To burn fat, you need to eat less or move more. A diet that limits your intake to just juice may help you limit your calorie intake to lose weight, but there's no home remedy juice concoction that's going to speed up the fat burning or weight loss. Consult your doctor before making changes to your diet.
Juice and Weight Loss
A juice fast is a fad diet that some may follow to promote weight loss. On the diet, intake is limited to water and fresh juice made from fruits and vegetables. The length of a juice diet varies, but it may last for three days or longer. These types of diets help you lose weight by restricting your food choices and, in turn, your calories. It's still possible to consume enough calories in juice to prevent or limit weight loss, however.
Calories in Juice
If weight loss is your goal, all calories count, even the ones from fresh juice. The calories in juice may vary depending on what you're blending. In general, 1 cup of fruit juice has about 120 calories, while the same serving of vegetable juice has about 50 calories. Some vegetables may contribute more calories than others, however.
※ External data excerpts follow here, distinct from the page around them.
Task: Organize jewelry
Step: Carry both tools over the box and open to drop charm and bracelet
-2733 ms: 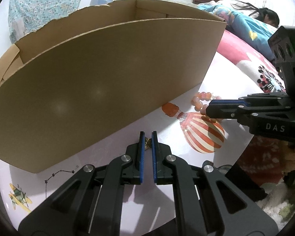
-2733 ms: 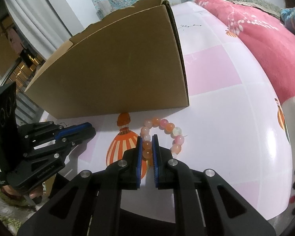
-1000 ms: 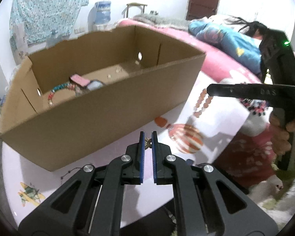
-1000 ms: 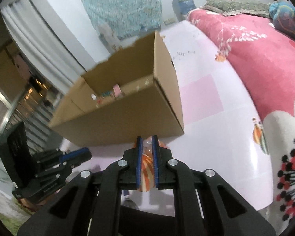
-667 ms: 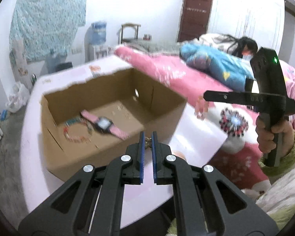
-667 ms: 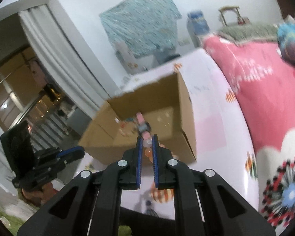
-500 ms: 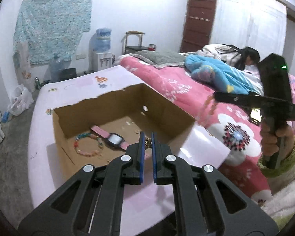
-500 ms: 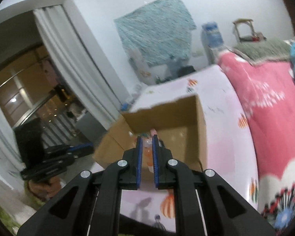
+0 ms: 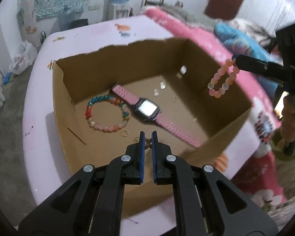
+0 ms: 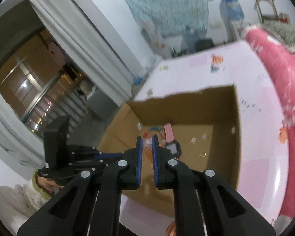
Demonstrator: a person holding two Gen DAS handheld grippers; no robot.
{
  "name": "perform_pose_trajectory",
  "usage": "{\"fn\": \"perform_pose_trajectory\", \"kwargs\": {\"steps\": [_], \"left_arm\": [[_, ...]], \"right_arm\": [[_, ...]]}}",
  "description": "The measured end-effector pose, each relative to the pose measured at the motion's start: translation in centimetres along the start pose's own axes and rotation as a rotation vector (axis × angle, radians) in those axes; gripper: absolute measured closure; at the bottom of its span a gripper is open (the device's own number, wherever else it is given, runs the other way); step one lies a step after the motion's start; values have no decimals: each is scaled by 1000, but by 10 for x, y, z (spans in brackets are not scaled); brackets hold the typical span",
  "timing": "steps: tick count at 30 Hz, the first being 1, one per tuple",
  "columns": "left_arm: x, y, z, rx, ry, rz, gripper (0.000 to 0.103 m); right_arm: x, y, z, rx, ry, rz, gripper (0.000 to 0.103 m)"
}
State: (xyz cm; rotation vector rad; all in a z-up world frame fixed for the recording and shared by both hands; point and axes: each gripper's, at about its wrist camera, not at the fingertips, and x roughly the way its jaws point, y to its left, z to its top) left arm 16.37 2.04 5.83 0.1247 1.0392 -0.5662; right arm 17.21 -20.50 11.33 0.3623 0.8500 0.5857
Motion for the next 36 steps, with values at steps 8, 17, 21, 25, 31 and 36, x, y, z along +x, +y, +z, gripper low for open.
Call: {"fn": "perform_pose_trajectory", "kwargs": {"steps": [8, 17, 21, 25, 31, 36], "left_arm": [[17, 1, 3, 53, 85, 63, 96], [4, 9, 2, 18, 25, 45, 81], [-22, 14, -3, -34, -80, 36, 73], [-41, 20, -14, -87, -147, 58, 66], [-59, 36, -29, -184, -193, 54, 60], [-68, 43, -37, -234, -225, 50, 48]], "right_arm": [[44, -31, 4, 61, 144, -32, 93], [54, -35, 4, 49, 215, -73, 93], [60, -35, 2, 31, 279, -121, 93], [60, -27, 0, -49, 298, -233, 92], [37, -19, 0, -87, 227, -304, 92], [3, -22, 3, -53, 126, -360, 92]]}}
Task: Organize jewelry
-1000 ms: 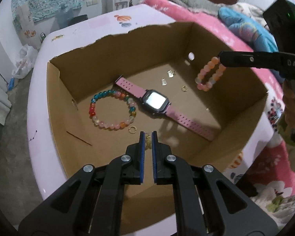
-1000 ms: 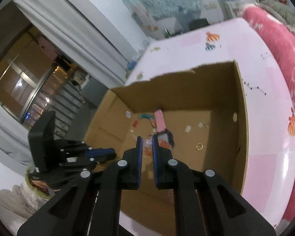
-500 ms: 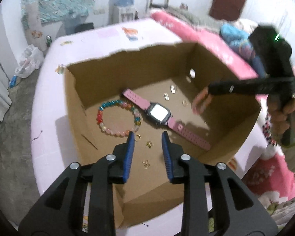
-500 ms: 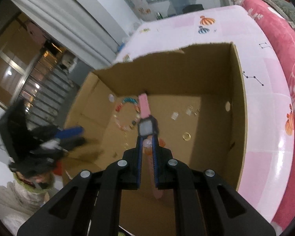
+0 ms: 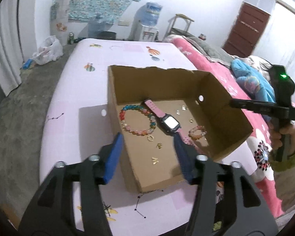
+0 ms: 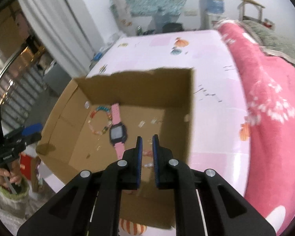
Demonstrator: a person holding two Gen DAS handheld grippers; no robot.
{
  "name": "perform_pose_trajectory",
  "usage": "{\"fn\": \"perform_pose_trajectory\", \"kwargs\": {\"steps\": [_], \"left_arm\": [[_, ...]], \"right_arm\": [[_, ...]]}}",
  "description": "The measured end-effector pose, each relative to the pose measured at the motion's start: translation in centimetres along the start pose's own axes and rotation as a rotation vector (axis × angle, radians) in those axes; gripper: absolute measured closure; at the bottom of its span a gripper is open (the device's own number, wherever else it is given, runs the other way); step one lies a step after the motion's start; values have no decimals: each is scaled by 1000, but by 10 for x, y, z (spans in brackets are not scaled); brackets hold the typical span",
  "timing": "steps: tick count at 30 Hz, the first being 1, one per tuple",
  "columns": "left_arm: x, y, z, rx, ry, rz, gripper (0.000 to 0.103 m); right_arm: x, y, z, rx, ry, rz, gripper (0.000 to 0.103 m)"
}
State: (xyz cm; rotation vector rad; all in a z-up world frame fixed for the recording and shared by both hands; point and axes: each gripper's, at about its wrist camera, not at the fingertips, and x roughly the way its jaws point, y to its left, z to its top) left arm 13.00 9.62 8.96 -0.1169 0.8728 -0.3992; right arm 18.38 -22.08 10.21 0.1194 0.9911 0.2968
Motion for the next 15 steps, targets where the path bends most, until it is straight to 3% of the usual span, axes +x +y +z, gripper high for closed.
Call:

For example, 1 cup of fresh carrot juice has about 70 calories, and 1 cup of beet juice has 110 calories.
Fresh Juice in Your Diet
To keep a lid on calories to promote weight loss, make low-cal vegetables -- such as cucumber, celery, kale and spinach -- the focus of your fresh juices. A good low-cal combo that might work for your weight-loss diet includes cucumber, celery and ginger with one carrot for a touch of sweetness. Or try spinach, kale, tomato and lemon. If you like a little spice, consider tomato and celery with a dash of pepper. For a lower-cal fresh fruit juice, try apple with cucumber, lemon and lime.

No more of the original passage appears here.